You may not have our furious face shouting into yours anymore. You may not be sat cowering behind a locked bathroom door as we pound on it demanding you come out. You may not lie crying in a bed made to feel empty by our absence. You may not stand outside the study seeing the glow of the monitor within, under the door and wonder who we are engaging with online, that knotted sensation in your stomach inducing sickness. You may have escaped many of these manipulations but the ties that bind remain.

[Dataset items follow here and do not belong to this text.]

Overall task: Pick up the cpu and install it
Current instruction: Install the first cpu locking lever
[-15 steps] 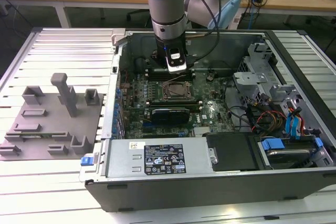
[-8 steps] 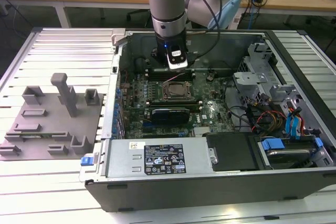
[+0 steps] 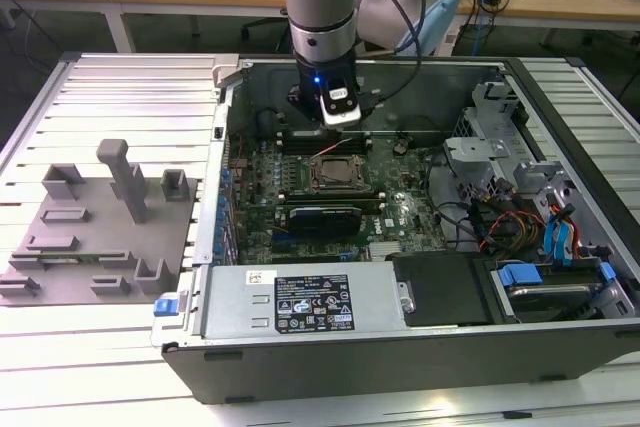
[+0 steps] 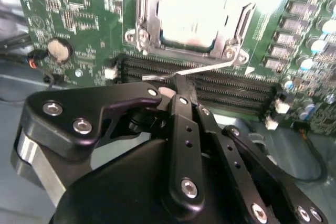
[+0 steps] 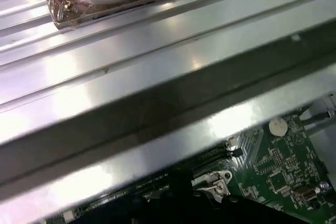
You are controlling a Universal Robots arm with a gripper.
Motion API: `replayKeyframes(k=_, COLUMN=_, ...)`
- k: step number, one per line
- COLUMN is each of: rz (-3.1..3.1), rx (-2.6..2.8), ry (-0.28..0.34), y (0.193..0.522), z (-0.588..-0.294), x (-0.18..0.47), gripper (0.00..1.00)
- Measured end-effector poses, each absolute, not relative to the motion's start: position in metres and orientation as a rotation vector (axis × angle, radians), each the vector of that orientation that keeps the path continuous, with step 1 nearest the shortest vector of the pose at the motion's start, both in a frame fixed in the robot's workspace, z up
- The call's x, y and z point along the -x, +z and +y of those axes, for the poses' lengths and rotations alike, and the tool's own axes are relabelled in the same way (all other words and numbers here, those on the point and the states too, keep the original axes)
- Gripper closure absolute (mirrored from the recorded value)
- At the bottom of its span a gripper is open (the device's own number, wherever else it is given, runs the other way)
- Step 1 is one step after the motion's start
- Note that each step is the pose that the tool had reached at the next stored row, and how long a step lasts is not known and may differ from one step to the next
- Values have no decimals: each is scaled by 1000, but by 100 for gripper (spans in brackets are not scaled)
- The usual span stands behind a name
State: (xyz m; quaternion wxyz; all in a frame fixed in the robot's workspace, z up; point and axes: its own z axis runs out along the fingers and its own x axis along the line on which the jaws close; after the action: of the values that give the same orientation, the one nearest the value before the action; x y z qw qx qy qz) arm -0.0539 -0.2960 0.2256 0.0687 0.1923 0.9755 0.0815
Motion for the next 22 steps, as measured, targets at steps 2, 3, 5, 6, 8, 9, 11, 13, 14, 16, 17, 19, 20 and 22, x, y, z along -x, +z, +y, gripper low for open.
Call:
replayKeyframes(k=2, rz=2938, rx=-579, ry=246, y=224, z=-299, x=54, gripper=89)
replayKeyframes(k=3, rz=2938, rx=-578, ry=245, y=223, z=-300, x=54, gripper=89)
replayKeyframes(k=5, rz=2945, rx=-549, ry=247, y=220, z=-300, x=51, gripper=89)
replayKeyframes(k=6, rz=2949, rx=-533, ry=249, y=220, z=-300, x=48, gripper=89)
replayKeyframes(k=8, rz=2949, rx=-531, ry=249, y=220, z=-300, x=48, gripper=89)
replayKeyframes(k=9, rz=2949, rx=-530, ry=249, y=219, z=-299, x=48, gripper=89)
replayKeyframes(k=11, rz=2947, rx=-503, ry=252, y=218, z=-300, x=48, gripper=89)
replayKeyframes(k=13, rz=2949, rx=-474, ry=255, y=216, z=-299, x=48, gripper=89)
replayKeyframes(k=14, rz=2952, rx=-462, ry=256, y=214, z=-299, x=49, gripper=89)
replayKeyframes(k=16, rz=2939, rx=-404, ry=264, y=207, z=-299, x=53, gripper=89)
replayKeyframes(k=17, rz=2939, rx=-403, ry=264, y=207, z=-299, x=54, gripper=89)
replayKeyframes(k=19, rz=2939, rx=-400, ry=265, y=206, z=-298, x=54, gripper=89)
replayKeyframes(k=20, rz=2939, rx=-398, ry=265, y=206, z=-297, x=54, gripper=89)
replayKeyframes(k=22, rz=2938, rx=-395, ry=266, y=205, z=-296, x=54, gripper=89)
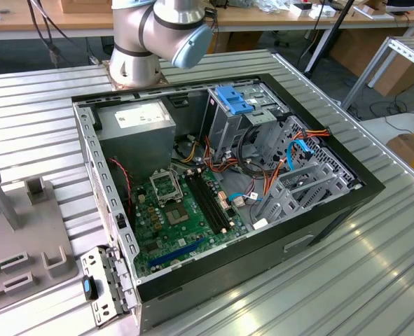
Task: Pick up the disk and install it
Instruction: 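Reach for the disk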
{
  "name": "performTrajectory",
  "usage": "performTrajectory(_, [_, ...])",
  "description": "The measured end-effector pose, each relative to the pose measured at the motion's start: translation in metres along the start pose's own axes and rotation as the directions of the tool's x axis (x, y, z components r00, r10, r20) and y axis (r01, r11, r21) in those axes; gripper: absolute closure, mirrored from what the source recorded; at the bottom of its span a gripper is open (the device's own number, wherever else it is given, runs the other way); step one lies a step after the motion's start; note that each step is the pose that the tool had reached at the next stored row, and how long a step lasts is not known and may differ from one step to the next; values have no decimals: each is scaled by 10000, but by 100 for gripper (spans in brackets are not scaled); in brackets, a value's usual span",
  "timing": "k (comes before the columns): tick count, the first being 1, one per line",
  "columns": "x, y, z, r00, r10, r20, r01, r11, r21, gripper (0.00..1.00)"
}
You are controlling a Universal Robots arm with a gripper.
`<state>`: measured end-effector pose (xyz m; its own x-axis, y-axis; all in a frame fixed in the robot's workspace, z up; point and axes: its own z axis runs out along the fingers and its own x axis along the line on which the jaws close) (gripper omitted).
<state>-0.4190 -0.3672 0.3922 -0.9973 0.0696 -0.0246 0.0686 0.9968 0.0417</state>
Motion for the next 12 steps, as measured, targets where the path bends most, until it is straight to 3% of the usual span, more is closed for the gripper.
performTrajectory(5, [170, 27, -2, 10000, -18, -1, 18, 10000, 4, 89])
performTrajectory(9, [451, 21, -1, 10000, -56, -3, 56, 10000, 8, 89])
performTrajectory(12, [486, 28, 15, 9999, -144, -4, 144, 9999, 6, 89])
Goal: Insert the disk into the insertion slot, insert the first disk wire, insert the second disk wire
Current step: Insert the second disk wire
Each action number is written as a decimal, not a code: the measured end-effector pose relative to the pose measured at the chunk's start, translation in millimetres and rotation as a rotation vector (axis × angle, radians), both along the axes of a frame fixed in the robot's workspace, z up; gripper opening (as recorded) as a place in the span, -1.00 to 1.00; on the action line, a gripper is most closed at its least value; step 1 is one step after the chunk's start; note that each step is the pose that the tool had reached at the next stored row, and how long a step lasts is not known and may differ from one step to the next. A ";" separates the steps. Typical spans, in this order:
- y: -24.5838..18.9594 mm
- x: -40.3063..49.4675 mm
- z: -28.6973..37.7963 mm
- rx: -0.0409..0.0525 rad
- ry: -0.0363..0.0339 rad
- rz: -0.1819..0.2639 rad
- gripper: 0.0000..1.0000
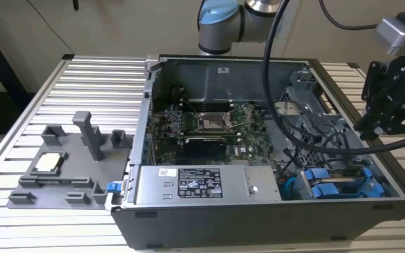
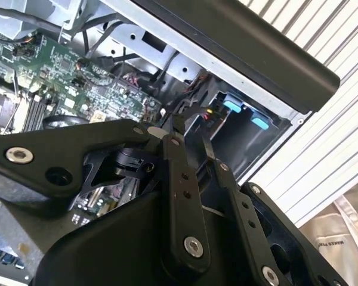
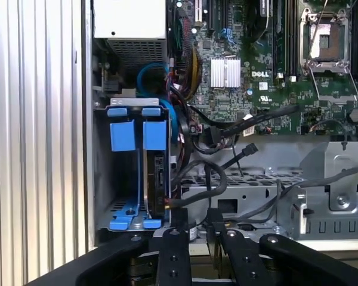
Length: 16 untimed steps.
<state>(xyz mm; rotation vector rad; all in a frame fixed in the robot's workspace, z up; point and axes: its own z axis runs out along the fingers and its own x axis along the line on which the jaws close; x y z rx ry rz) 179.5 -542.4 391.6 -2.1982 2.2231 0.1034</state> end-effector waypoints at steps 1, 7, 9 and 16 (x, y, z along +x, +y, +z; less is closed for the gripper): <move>1.1 0.0 -0.1 0.0002 0.0000 0.000 -0.45; 3.8 0.0 -0.1 0.0002 0.0000 0.000 -0.45; 4.0 0.0 -0.1 0.0002 0.0000 0.000 -0.45; 4.0 -6.3 -0.1 0.0002 0.0000 0.000 -0.45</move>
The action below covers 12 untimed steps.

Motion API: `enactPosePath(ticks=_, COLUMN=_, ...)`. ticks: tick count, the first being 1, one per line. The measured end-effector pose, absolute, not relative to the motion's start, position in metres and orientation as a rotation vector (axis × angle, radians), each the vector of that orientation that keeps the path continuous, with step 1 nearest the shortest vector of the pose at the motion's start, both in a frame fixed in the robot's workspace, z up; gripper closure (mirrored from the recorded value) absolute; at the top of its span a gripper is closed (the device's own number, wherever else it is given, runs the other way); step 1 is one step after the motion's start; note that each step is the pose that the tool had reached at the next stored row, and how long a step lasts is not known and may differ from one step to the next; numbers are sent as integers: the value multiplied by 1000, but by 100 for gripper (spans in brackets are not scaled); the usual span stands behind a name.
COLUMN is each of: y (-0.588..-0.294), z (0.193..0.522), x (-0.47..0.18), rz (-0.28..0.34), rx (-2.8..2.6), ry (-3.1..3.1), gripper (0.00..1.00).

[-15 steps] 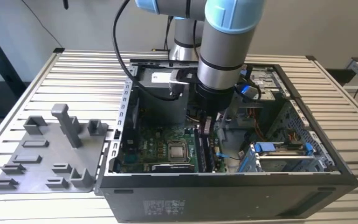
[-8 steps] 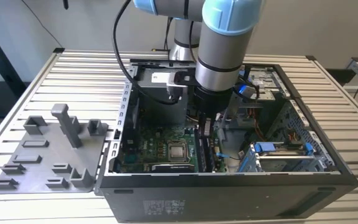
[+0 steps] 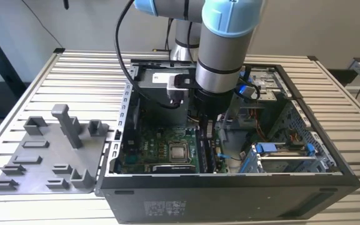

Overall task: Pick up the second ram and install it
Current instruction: 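Press down the second ram until it locks into place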

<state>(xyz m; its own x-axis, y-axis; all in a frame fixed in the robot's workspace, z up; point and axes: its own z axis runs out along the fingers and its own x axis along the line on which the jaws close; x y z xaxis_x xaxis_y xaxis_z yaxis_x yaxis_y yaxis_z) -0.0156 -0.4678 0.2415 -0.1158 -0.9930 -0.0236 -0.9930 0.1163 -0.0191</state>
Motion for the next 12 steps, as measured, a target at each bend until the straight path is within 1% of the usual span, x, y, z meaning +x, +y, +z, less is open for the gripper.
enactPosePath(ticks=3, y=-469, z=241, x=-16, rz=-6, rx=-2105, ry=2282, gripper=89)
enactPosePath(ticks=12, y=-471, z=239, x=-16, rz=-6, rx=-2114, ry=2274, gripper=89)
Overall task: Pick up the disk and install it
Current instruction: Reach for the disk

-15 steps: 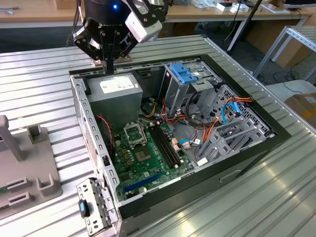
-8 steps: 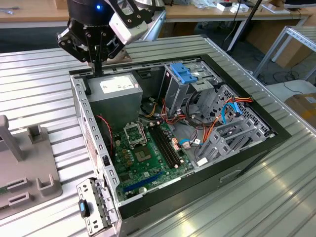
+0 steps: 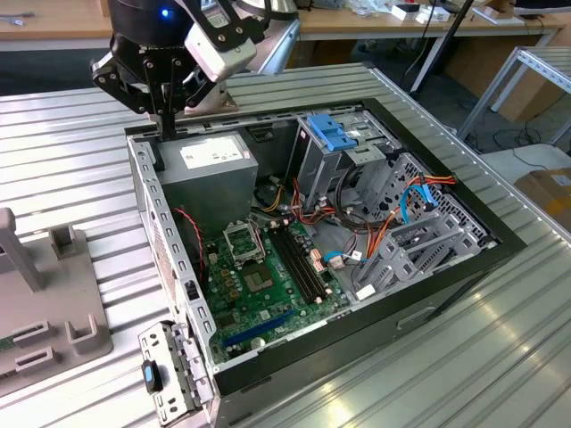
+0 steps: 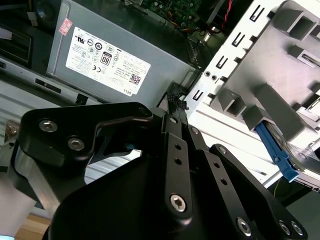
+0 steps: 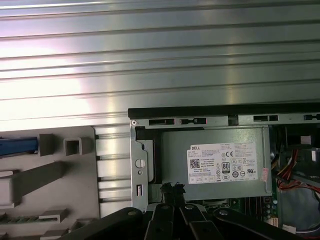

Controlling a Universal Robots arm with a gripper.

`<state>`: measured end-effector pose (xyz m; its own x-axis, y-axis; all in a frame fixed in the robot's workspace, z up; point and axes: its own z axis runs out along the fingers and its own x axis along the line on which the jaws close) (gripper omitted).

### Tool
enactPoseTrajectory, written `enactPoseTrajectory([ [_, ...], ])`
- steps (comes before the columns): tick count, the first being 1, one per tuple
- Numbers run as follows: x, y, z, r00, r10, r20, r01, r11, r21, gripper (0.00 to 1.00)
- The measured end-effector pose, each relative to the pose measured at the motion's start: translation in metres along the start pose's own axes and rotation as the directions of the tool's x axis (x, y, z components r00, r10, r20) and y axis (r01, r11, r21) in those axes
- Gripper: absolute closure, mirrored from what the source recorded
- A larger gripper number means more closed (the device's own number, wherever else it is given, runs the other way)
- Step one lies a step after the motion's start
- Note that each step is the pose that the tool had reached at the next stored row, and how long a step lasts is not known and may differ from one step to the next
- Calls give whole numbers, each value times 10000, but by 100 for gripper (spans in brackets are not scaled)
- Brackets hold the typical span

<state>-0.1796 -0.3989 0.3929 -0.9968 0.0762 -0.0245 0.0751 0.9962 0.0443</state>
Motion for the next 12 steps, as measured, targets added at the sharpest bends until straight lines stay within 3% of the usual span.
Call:
enactPoseTrajectory([
  [12,7,-1,0,10000,0,1,0,10000,0,89],
])
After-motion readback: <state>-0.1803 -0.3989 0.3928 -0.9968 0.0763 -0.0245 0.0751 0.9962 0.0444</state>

The bond we have created with you is so strong, so deep and so far-reaching that every day you will feel a vast void at being parted from us. You will excuse the abuse as you hanker for those golden days. You will feel like something has been ripped from you by our absence. Even though you know how terrible we have acted towards you, you will still suffer that sense of illogical loss. Every day feels empty. You wonder what we are doing, who we are with and whether we are thinking about you. You see our presence all around you still, people still ask about us, you collapse on to your bed burying your face in that t-shirt we kept under our pillow and you still smell us on it. You drink deep of the scent, hoping the nagging pain will recede, that somehow you will be magically restored to where we once both were, when we were happy. Your run your fingers over the tub of hair wax which we left and you remember watching us as we carefully applied it. You cannot bring yourself to discard it, clinging on to these reminders of the joy that once abounded in these walls. You pass the bookcase, touching the spines of the volumes we bought for you, the words and letters all further reminders of our presence here in this house. You miss us you miss us so much, you shouldn’t do, not after what we have done. Not after the vile treatments you have suffered. It makes no sense that you should feel this way but you do. You ache for us, the ties that remain are still being pulled and yanked, even though we are not there with you. The searing pain rises as another reminder appears, the tie still strong. Unlike an umbilical cord which provides life, your cord to us continues to pain you. When will this end? When will this agony recede and be replaced by something else? Would it now not even be better to feel nothing? To be numbed and anaesthetised so you do not have to endure this ongoing pain.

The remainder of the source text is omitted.